What’s particularly impressive about the Midsommar score is the fact that Krlic also composed diegetic music to be performed onscreen by the villagers: mostly à cappella chanting and singing, though there are also pieces incorporating traditional Nordic instrumentation, including a Hurdy Gurdy. The most memorable example involves a chorus of orgasmic and cacophonic chanting, performed by nude Hårga women during a sickening mating ritual that must be seen to be believed. (This piece, “A Language Of Sex,” lasts only 45 seconds on the soundtrack; the event carries on much longer than that during the film.)
Krlic was involved with the project nearly from the beginning, which makes sense when you consider that much of his electronic music already resembles a horror soundtrack. (The Haxan Cloak’s acclaimed 2013 album, Excavation, was structured as a dark-ambient journey through the afterlife.) Aster was a fan of Krlic’s work and reportedly wrote the script while listening to Excavation nonstop; Krlic officially joined the project in 2017, well before the runaway success of Hereditary. Later, the two worked together in Krlic’s studio, with the filmmaker describing the emotional tenor of a particular scene as the musician created music to match it.
And yet the score is a far cry from the Haxan Cloak’s prior music, trading electronic soundscapes for strings. “Reading the script, you could definitely envision Midsommar as a horror film,” Krlic told the Fader in a recent interview, “but when the dailies started coming in and Ari and I were speaking more, we were trying to craft a fairy tale — which is why we were leaning on a traditional orchestra.

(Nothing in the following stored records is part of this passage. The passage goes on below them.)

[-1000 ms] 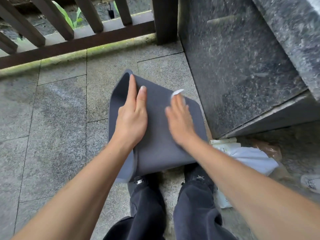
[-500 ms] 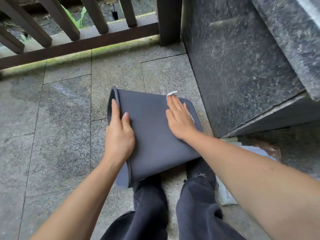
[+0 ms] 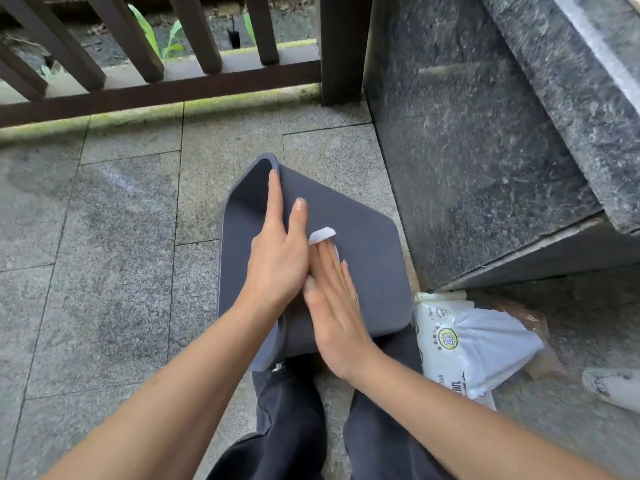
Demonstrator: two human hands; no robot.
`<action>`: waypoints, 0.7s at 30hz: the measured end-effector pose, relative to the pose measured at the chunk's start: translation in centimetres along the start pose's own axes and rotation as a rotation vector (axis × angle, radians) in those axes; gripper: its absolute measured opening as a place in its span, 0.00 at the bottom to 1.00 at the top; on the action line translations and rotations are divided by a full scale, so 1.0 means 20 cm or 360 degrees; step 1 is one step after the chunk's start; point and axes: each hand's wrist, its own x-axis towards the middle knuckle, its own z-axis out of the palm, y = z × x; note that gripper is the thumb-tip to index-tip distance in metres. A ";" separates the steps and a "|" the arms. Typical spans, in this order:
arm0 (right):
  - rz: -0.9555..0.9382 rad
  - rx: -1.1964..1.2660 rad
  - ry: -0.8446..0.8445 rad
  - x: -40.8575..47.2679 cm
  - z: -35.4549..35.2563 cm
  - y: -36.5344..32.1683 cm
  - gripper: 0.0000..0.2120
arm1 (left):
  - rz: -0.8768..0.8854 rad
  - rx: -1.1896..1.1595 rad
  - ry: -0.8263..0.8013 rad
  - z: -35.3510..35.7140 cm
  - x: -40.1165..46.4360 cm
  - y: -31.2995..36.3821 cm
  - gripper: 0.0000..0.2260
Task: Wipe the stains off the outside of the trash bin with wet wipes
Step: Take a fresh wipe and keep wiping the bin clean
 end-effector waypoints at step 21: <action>0.0044 0.0072 0.0148 0.64 -0.28 0.15 0.23 | 0.0206 0.0142 -0.0022 0.08 0.02 0.05 0.26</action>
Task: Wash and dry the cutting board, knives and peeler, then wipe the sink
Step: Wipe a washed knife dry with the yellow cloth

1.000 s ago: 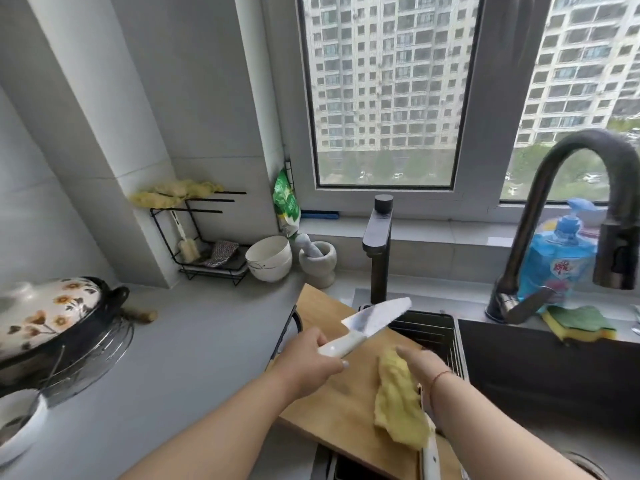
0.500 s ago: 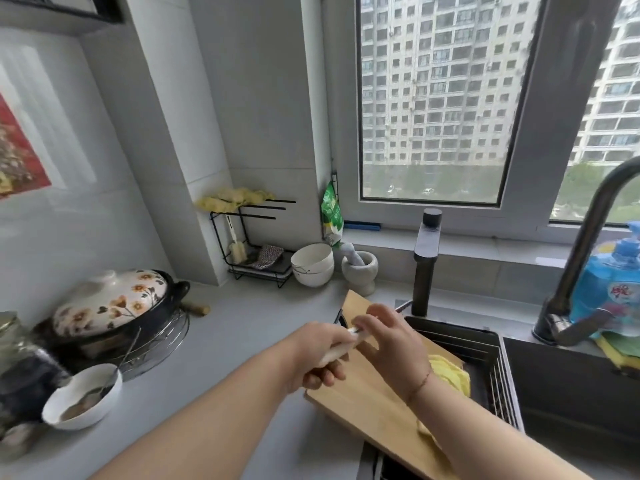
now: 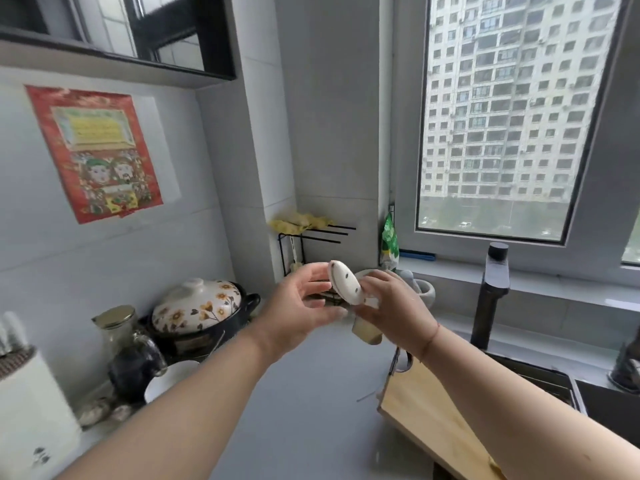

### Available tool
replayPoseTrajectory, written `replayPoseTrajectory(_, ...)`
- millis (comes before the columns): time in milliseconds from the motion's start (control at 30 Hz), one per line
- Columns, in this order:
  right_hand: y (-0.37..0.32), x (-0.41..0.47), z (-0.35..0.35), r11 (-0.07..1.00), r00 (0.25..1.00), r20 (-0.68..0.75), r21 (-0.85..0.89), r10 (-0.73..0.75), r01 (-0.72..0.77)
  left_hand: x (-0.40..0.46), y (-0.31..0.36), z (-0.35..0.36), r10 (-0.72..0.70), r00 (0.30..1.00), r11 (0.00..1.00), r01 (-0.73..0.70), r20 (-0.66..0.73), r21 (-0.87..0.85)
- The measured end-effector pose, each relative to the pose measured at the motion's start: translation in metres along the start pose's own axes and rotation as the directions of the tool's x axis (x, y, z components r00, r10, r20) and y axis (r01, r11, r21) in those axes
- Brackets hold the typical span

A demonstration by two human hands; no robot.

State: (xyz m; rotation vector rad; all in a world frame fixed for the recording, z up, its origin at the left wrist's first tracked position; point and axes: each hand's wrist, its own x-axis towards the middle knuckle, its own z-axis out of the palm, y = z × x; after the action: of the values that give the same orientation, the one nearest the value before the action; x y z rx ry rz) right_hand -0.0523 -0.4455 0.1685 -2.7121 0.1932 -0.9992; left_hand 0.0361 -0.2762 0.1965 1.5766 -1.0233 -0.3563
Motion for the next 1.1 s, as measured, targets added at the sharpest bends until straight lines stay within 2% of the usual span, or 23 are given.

I was trying to bring magic into it while avoiding a lot of horror tropes until it was necessary — but they only appear in short bursts.”
When the audience first takes notice of Krlic’s astoundingly creepy score during a crucial early scene, it resembles an alarm: bleating strings, fearsome urgency — an effect heightened by the fact that there are firefighters onscreen. Later, as the crew travels to Sweden, the soundtrack is consumed by groaning, atonal dread. (This piece, titled “Halsingland,” is the closest the Midsommar score comes to resembling Haxan Cloak’s prior work.) It’s clear, if it weren’t already, that bad shit is going to go down.
But once the narrative situates itself in the eternally sunny Swedish countryside, the music is as beautiful (and, yes, fairy tale-esque) as it is sinister. If it weren’t written to accompany a gruesome ritualistic suicide, the first half of “Attestupan” could conceivably show up on a Spotify playlist titled “Chill Ambient Soundscapes to Study To.” “Fire Temple,” the score’s nine-and-a-half-minute climax, is an elegiac and haunting accompaniment to the film’s horrifying denouement. There is fire, but this time there are no alarms.
Midsommar is playing in theaters now. But if you’re too scared to see it, just read the Wikipedia plot summary while listening to Krlic’s soundtrack.